Washington, D.C. -- Survey results released Thursday by the National Retail Federation found that fewer retailers expect return fraud rates to grow this holiday season, due in part to stronger checks and balances and to enhanced return policies.
According to NRF’s annual Return Fraud Survey, completed by loss prevention executives at 103 retailers, the retail industry will lose an estimated $3.48 billion to return fraud this holiday season, down from $3.73 billion last year. Annual return fraud will cost retailers an estimated $14.37 billion in 2011, up slightly from $13.66 billion in 2010.
“Those who think they will be able to get away with manipulating a company’s return policy will be sorely disappointed this holiday season,” said Joe LaRocca, senior asset protection advisor for NRF. “Retailers have been putting checks and balances in place to prevent people from taking advantage of stores’ return policies, which raises prices for honest shoppers.”
According to the survey, 89.1% retailers say they have experienced the return of stolen merchandise in the last year, and just as many (89.1%) report that employee return fraud or collusion with external sources has been a problem in the past year. Wardrobing – the return of used, non-defective merchandise like special occasion apparel and certain electronics – also poses a huge issue, as 61.4% of retailers say they been victims of this activity within the last year.
Additionally, 81.2% say they have experienced the return of merchandise purchased on fraudulent or stolen tender, and 38.6% have found criminals using counterfeit receipts to return merchandise.
When asked if their company has ever changed its return policy to specifically address return fraud, nearly two-thirds (64%) said it had.

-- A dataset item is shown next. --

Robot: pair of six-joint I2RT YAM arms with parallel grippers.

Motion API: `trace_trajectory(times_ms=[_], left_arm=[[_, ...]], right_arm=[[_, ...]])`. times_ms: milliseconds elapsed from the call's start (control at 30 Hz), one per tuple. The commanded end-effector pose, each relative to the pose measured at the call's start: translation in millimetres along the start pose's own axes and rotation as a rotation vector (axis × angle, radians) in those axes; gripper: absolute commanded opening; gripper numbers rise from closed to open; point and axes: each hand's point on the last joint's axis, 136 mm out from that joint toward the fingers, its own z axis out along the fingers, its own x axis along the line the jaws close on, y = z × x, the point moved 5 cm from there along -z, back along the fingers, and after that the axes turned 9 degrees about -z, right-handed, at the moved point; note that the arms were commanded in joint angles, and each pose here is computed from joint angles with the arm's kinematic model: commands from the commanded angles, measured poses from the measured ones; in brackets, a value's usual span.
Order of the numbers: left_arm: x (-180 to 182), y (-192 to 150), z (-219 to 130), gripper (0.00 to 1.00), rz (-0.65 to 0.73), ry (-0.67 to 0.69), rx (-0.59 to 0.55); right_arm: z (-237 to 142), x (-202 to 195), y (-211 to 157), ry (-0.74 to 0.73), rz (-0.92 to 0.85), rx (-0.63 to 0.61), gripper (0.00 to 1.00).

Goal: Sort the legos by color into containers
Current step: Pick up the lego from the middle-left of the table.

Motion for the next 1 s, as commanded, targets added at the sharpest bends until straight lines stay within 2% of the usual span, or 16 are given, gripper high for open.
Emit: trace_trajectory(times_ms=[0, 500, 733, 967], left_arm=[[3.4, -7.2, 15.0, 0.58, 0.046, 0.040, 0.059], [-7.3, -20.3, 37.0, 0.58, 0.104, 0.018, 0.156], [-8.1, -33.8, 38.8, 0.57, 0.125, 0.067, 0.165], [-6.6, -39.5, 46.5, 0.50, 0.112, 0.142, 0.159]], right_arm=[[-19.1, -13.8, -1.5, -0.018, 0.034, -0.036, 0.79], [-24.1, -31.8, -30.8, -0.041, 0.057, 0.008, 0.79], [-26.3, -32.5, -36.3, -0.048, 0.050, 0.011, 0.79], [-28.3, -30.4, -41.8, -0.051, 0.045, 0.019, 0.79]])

The growing problem of return fraud has forced many retailers to adopt policies which require customers returning merchandise to show identification. Retailers have made significant progress in reducing fraudulent returns when a receipt is present, as the survey found 2.89% of returns with a receipt are fraudulent, down from 3.89% in 2010. Of those without a receipt, retailers estimate 14.02% of those returns are fraudulent. As a result, 62.1% now require customers returning items without a receipt to show identification. Slightly more than 10% of retailers require customers making returns with a receipt to show ID.
Most respondents (82.5%) said their return policies will remain unchanged this holiday season, on par with last year, but slightly more (12.6% versus 10.9% in 2010) will tighten their policies to combat the typical excess return fraud they see each year during the holiday season.